CUDA-Graph inter-graph events

Hello, I’d like clarification on how event recording and wait nodes
work in CUDA-Graph. In particular as inter-graph dependencies between
the two graph objects. I’m trying to understand how I can write code
that will replicate the behavior from
Figure 5a in https://developer.nvidia.com/blog/a-guide-to-cuda-graphs-in-gromacs-2023/ where two graphs are executing concurrently with back and forth synchronization between nodes inside the graph.

To use a small concrete example for discussion. If I create and instantiate
two graphs, then launch Graph 1 following by Graph 2 to separate streams.

Graph 1: (a) memset → (b) Record E1 → (c) Wait E2 → (d) memset
Graph 2: (a) Wait E1 → (b) Kernel → (c) Record E2.

I’d like overall execution order of nodes to be:

1a → 1b → 2a → 2b → 2c → 1c → 1d.

However, based on this wording in CUDA Runtime API :: CUDA Toolkit Documentation it’s not clear to me how this can be achieved:

cudaEventRecord() can be called multiple times on the
same event and will overwrite the previously captured state. Other APIs such as cudaStreamWaitEvent() use the most recently captured state at the time of the API call, and are not affected by later calls to cudaEventRecord(). Before the first call to cudaEventRecord(), an event represents an empty set of work, so for example cudaEventQuery() would return cudaSuccess.

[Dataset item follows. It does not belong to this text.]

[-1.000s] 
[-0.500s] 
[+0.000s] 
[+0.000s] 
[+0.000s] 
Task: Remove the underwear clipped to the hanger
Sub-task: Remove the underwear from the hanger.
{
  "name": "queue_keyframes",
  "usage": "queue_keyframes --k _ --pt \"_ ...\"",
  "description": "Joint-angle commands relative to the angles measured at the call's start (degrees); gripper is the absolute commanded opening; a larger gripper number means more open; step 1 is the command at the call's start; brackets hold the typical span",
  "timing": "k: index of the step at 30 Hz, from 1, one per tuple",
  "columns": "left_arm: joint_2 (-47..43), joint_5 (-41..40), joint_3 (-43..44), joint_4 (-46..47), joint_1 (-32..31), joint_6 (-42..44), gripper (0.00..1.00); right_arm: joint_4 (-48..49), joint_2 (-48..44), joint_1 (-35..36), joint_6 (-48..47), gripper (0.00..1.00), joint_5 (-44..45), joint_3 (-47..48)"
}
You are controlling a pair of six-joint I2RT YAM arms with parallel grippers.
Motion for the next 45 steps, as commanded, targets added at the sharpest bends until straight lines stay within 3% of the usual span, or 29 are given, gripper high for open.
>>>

As If Graph 2 starts execution before G1 then 2a could execute immediately before 1b is run. While if Graph 1 executes first a valid order of execution would be 1c running before 2c, completing immediately as the event has not captured any dependencies.

Are there some defined semantics for when an event is reset to a non-ready state after a graph is launched but before the record node is executed? Otherwise I’m not sure how to achieve my desired behavior.

I don’t see a figure 5a in that blog. I do see a figure 5 which has 3 sections to it.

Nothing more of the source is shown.